Am Grenzübergang Zinnwald ließen uns die tschechischen
Beamten ohne Probleme durch, die deutschen Blödmänner wollte
wissen, was wir unschuldigen verschwitzten Fahrradfahrer in unseren
Rucksäcken bzw. Fahrradtaschen haben...
Und zum Schluss: Auf der Strecke, bei der wir den Abenteuerweg durch
den Urwald umgehen wollten, trafen wir einen Mann, der aussah wie
Knecht Ruprecht und Rübezahl- ein richtiges Original. In
Bärenhecke habe ich gleich 2 Eise gegessen, das lauwarme Wasser
war ja mittlerweile nicht mehr wirklich so erfrischend.
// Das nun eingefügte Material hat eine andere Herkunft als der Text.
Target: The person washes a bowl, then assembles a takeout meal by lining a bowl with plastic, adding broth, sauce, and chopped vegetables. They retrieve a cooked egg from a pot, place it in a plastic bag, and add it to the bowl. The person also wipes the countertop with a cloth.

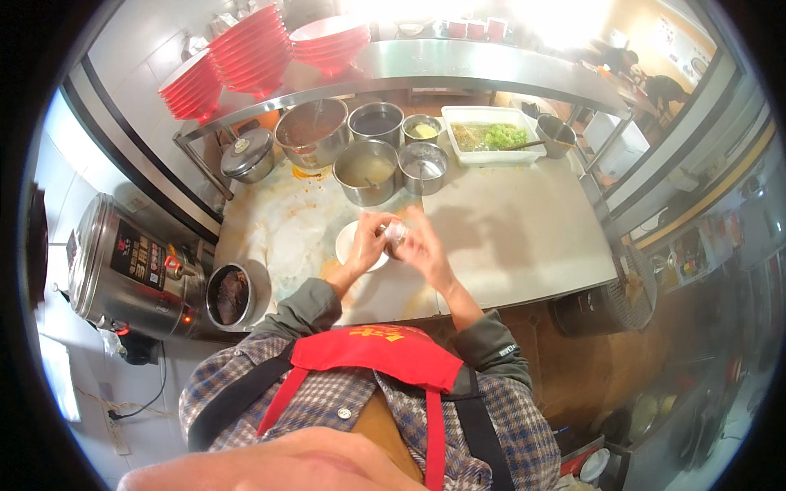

Unterwegs gab es viel Mückenfleisch zu essen. Und tausend Fliegen
in den Haaren, wie lecker. In Laubegast hatte es dann angefangen, zu
regnen, also war auch die Brille zwecklos und wir hatten noch mehr
Fliegen in den Augen. Schön.
Kurz vor dem blauen Wunder steckten wir noch mal die Füße in
die Elbe, was außerordentlich toll war. Nicht zu kalt, sondern
ganz angenehm kühl.
Wir haben gemerkt, dass es wirklich sinnvoller ist,
Rittersportschokolade mitzunehmen, die war nämlich geschmolzen und
konnte dann noch als zähflüssiger Brei getrunken werden. Aber
Vollmilch (Deine!) schmeckt nach dem Schmelzen nicht mehr so gut,
Knusperflakes (meine!) ist auch dann noch wunderbar.